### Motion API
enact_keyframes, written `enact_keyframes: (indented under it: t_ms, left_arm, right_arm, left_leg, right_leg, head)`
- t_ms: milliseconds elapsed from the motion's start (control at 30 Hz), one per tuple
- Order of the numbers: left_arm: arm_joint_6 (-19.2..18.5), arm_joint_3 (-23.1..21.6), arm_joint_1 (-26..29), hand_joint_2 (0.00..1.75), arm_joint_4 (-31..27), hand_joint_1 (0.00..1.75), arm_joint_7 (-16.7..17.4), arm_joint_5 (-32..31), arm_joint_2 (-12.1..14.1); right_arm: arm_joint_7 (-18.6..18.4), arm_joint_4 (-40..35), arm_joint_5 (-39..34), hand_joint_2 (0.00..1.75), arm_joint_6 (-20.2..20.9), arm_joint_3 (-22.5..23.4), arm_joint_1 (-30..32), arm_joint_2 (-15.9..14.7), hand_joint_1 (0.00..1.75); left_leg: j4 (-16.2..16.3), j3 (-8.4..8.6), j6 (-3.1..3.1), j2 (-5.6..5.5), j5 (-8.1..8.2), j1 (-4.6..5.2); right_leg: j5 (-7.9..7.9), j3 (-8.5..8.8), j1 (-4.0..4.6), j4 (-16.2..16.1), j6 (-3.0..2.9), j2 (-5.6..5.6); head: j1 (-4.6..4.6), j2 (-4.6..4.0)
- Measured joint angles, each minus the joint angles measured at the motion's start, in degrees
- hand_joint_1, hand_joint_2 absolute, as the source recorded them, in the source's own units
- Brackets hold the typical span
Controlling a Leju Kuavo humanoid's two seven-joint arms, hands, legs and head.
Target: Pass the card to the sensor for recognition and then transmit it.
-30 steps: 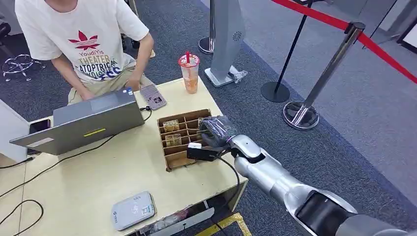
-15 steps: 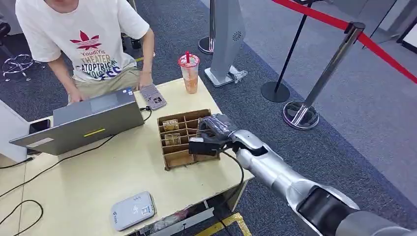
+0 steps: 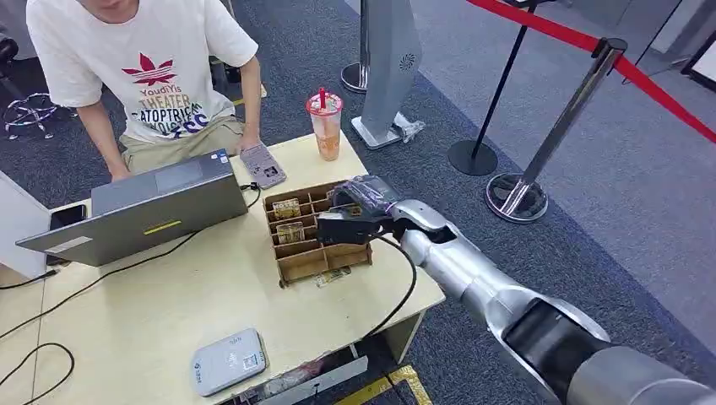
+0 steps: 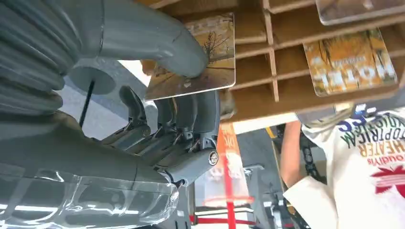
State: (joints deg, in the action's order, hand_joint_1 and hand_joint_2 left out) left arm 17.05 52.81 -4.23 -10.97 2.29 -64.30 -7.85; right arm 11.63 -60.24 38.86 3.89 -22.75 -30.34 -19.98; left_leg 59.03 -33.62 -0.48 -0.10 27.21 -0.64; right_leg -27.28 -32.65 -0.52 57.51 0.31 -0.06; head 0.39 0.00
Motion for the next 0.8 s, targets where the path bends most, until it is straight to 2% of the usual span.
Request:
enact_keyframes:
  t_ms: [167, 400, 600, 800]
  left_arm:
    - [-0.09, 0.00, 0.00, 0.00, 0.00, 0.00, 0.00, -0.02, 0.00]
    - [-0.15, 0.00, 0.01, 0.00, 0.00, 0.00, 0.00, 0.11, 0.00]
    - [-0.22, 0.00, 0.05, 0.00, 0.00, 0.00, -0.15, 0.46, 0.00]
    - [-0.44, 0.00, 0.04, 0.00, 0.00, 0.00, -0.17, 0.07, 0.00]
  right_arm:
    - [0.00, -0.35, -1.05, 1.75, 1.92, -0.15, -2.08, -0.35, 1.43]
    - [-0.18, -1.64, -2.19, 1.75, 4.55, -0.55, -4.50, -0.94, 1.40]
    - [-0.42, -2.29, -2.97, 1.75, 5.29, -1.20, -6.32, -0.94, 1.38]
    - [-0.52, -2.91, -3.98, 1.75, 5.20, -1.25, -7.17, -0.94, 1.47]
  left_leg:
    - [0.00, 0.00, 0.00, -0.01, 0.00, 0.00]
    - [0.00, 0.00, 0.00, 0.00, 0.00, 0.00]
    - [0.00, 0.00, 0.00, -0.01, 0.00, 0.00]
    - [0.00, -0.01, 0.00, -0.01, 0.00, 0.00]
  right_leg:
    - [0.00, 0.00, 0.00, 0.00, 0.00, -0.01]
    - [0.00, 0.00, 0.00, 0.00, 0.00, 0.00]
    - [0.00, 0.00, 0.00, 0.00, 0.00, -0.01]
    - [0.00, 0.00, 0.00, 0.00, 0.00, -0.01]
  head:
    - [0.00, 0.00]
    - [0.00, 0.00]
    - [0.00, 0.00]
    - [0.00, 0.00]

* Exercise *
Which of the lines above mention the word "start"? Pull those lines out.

* Answer box *
- t_ms: milliseconds elapsed from the motion's start (control at 30 Hz), one per tuple
- Measured joint angles, each minus the joint angles measured at the motion's start, in degrees

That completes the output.